Antigone à Ouagadougou
Créé en octobre 2014 à Ouagadougou au festival Les Récréâtrales, l’Odeur des arbres de Koffi Kwahulé et Isabelle Pousseur était à l’affiche au Théâtre Océan Nord. Fable sur l’argent et le pouvoir, ce spectacle magnifique oscille entre l’enquête et la tragédie au fil d’une crise familiale empreinte de violence symbolique, avec un doux mélange de Belgique et de… Ouagadougou !
Il pleut. Ce n’est pas normal en janvier. Serait-ce l’annonce d’un mauvais présage ? Shaïne a quitté le pays depuis longtemps. Vingt ans déjà. Vingt ans qu’elle a laissé le passé prendre sa vie et sa famille. Des rumeurs s’ébruitent. L’annonce de son retour. Un dernier cri, un dernier face à face, un requiem pour son reditus ad fontes . Seule, elle erre, traînant sa lourde valise, remuant la poussière éternelle de Ouagadougou.
Shaïne est revenue, sans s’annoncer. Elle voudrait revoir les siens, mais tout a changé : son père n’est plus, son petit frère a changé de prénom, sa sœur a épousé son amant. Le village lui aussi a changé. On ne croise plus les mêmes visages aux mêmes heures. Ère de la globalisation oblige, la nature a laissé place aux routes, à une ville prospère. Que s’est-il réellement passé durant toutes ces années ? La panique éclate au sein de cette famille regorgeant de secrets. Shaïne se voit confronté à des êtres corrompus, pervertis, jusqu’à ce que la vérité retentisse.
La mise en scène très cinématographique de la pièce est portée par une scénographie inspirée d’une vraie rue de Ouagadougou. Il faut imaginer un décor transporté et transplanté au cœur de la salle de l’Océan Nord. La terre sur le sol du plateau nous rappelle la rue et le quartier où a été créée la pièce. Les sublimes acteurs qui foulent la scène nous dressent un tableau extrêmement précis et complexe, le spectateur n’a dès lors pas besoin d’artifices. C’est ce qui fait la beauté de la pièce, le naturel. Sans compromis.

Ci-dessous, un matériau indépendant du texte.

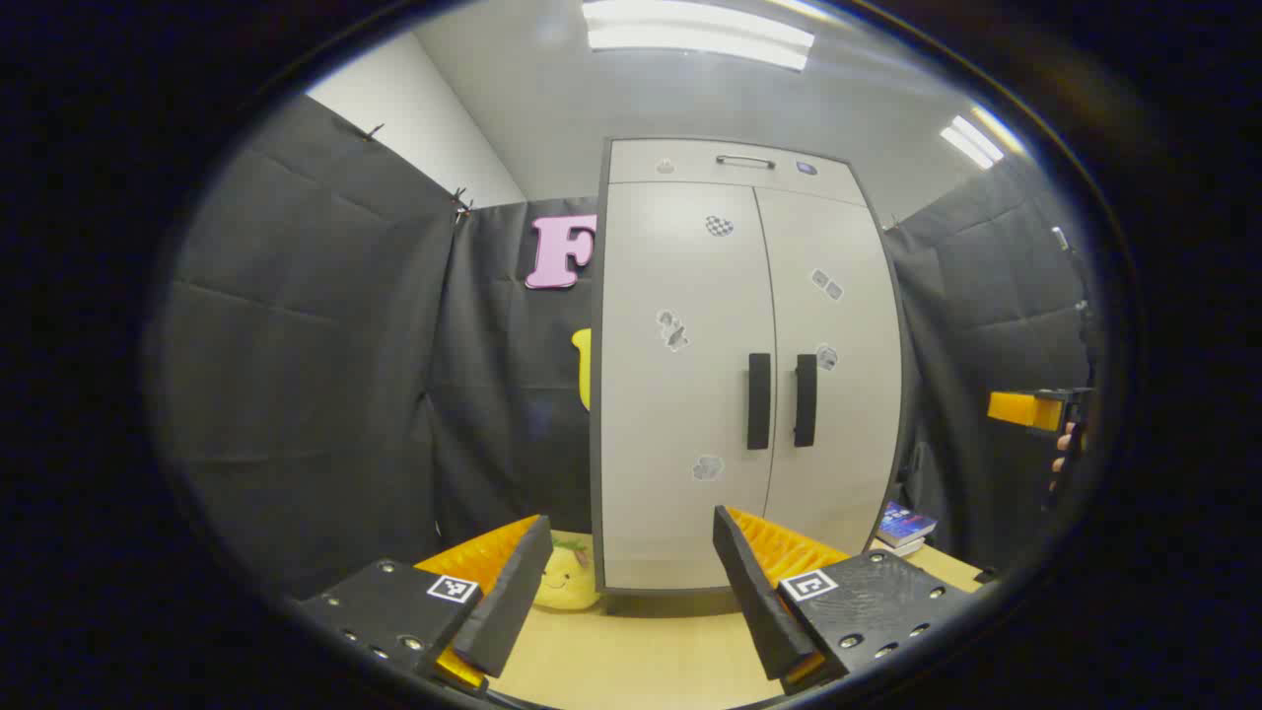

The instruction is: Open the right door of the double-door shoe cabinet with the right hand, and open the left door with the left hand.

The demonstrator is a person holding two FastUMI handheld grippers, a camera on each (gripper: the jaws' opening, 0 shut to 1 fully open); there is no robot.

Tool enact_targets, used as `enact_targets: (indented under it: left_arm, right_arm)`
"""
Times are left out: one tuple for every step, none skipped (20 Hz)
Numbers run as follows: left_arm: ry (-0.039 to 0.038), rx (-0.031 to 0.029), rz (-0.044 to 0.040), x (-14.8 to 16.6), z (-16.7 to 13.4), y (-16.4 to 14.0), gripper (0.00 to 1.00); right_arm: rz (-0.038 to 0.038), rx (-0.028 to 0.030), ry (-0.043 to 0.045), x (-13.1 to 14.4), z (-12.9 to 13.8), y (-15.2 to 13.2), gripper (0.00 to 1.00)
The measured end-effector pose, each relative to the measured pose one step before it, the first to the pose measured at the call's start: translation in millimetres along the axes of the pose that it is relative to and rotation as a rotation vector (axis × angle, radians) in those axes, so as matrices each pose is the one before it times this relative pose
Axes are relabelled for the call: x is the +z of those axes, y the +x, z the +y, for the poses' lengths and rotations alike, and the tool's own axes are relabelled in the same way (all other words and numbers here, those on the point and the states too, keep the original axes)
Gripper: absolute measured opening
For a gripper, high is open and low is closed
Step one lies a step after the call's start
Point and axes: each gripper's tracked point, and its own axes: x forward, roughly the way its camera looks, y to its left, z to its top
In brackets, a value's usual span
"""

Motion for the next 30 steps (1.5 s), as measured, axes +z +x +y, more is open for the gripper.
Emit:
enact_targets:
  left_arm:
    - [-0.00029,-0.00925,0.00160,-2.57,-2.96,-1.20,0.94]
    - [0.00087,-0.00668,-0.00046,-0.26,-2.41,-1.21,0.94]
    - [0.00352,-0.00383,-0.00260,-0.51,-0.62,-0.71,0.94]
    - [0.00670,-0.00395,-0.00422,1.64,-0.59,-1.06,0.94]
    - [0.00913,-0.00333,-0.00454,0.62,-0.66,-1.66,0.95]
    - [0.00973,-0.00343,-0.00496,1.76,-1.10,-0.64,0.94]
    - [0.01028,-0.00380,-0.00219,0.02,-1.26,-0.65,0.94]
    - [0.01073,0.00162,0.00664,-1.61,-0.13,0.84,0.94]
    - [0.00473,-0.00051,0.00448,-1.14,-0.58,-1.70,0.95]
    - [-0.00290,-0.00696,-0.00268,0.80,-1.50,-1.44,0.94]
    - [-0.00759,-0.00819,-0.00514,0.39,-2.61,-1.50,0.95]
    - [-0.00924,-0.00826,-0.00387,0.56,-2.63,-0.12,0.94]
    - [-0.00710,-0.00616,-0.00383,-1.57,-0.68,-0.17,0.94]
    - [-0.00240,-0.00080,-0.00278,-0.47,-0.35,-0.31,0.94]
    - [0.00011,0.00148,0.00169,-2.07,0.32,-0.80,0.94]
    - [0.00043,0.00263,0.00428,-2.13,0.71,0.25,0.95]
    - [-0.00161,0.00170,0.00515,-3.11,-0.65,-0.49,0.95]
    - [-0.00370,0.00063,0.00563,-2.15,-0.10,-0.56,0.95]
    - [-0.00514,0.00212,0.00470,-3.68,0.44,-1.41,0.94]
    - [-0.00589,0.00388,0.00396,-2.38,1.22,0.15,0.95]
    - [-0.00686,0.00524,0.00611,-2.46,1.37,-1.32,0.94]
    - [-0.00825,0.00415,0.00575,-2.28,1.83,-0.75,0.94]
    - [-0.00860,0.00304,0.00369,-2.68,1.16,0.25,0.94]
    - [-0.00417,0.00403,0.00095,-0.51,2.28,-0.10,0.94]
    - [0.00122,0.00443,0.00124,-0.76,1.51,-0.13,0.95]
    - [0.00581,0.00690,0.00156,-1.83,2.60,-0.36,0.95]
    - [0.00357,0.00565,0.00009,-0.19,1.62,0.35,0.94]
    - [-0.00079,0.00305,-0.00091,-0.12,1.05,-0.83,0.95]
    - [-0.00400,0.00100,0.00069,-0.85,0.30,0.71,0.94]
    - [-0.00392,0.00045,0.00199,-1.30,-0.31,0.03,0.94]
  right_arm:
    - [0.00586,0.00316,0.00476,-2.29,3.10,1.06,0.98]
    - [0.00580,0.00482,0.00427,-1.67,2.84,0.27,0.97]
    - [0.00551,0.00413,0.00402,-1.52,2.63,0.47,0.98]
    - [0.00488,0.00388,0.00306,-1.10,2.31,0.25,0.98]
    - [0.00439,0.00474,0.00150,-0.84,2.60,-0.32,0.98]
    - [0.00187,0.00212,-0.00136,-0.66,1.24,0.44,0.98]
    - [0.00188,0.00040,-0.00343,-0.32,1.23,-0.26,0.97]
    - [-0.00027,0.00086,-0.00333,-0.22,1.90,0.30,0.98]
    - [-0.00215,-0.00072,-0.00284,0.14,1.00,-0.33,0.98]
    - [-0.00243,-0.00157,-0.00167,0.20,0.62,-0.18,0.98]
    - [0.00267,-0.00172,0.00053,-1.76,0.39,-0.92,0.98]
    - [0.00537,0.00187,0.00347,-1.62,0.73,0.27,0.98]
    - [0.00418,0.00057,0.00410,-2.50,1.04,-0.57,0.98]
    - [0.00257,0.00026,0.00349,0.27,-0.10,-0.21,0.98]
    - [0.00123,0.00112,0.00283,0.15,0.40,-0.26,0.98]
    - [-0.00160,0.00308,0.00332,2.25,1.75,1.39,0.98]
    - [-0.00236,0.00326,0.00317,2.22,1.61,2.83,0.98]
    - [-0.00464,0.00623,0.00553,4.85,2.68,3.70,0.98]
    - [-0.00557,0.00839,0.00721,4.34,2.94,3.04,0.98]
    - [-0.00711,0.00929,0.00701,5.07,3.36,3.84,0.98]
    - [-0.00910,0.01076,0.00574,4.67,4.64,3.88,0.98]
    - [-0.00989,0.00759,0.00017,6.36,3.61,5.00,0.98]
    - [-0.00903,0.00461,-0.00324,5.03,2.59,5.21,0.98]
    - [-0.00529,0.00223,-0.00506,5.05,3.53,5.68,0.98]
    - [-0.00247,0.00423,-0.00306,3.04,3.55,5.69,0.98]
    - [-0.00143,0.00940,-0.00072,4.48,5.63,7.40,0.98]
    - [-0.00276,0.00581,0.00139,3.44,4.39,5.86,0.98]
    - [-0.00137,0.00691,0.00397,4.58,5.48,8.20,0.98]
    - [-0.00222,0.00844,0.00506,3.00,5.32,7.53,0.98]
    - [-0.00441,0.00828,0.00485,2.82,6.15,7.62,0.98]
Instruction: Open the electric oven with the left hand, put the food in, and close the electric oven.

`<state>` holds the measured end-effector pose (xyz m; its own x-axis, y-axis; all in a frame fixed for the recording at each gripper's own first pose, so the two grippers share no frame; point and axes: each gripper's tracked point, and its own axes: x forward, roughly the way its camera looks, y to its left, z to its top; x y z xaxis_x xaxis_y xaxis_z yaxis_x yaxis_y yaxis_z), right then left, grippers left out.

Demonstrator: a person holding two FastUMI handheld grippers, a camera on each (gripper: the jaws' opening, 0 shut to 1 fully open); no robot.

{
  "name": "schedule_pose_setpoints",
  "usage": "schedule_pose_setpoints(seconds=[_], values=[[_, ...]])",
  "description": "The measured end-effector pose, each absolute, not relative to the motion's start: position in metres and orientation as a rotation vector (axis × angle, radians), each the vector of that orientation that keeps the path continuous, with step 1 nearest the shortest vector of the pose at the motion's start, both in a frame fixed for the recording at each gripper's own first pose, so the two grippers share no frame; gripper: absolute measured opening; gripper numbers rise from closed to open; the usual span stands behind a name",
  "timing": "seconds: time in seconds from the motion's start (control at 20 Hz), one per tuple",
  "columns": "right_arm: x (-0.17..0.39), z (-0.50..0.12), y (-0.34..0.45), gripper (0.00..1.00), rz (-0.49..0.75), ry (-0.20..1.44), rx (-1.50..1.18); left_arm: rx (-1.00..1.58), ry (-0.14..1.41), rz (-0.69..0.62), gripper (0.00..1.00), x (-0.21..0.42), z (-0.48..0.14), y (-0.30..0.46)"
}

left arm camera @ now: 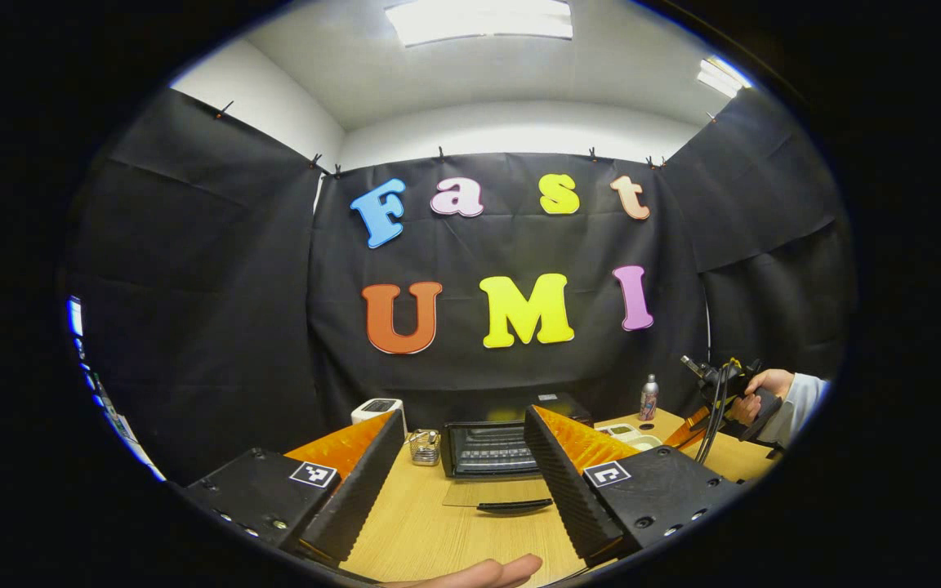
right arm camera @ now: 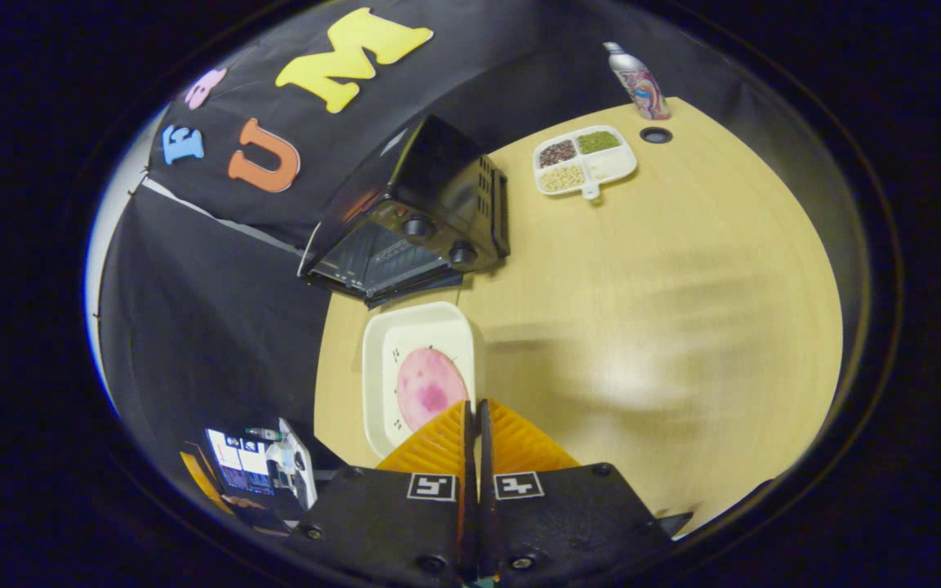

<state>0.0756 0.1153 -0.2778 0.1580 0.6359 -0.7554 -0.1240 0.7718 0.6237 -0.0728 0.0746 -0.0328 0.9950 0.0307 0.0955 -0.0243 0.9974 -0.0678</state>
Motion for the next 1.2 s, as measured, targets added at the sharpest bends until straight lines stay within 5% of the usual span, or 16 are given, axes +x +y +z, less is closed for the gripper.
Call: schedule_pose_setpoints(seconds=[0.6, 1.2], values=[[0.069, -0.283, 0.238, 0.00, 0.589, 1.337, 0.484, -0.042, -0.090, 0.068, 0.94, -0.081, -0.049, 0.115], [0.126, -0.323, 0.318, 0.04, 0.390, 1.232, 0.630, -0.049, -0.071, 0.080, 0.94, -0.058, -0.071, 0.149]])
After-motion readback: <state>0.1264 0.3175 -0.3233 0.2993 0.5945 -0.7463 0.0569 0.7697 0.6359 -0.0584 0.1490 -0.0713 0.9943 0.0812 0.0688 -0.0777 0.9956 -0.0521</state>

L’Odeur des arbres traite avec finesse et pertinence la question de l’identité. Elle interpelle notre rapport aux autres, aux temps, à l’absence, à l’évolution d’un monde en perpétuel changement et à la perte de repères naturels et traditionnels. Elle nous expose les sacrifices qu’on est prêt à faire pour s’enrichir et les chemins de la corruption. Il est en effet question de Chinois qui veulent acheter un lac asséché en bordure de la ville et y construire des hôtels de luxe. Grâce à la puissance du texte et à la justesse de la mise en scène, la représentation produit une réflexion sur l’évolution du continent africain face à un enrichissement et à une perte des valeurs. Elle nous offre un ballet saisissant de sentiments et un florilège de mots résonnant comme un hurlement dans la nuit étoilée de Ouagadougou.
Entre poésie et tragédie, l’Odeur des arbres est un spectacle bouleversant, empli d’esthétique et d’élégance. En tant que spectateur, nous sommes plongés dans une intensité unique, dans un face à face ultime entre deux sœurs que tout oppose mais reliées par le sang et les hommes. Cette histoire incarne les deux grands paradoxes et schismes de notre époque, l’argent et les valeurs.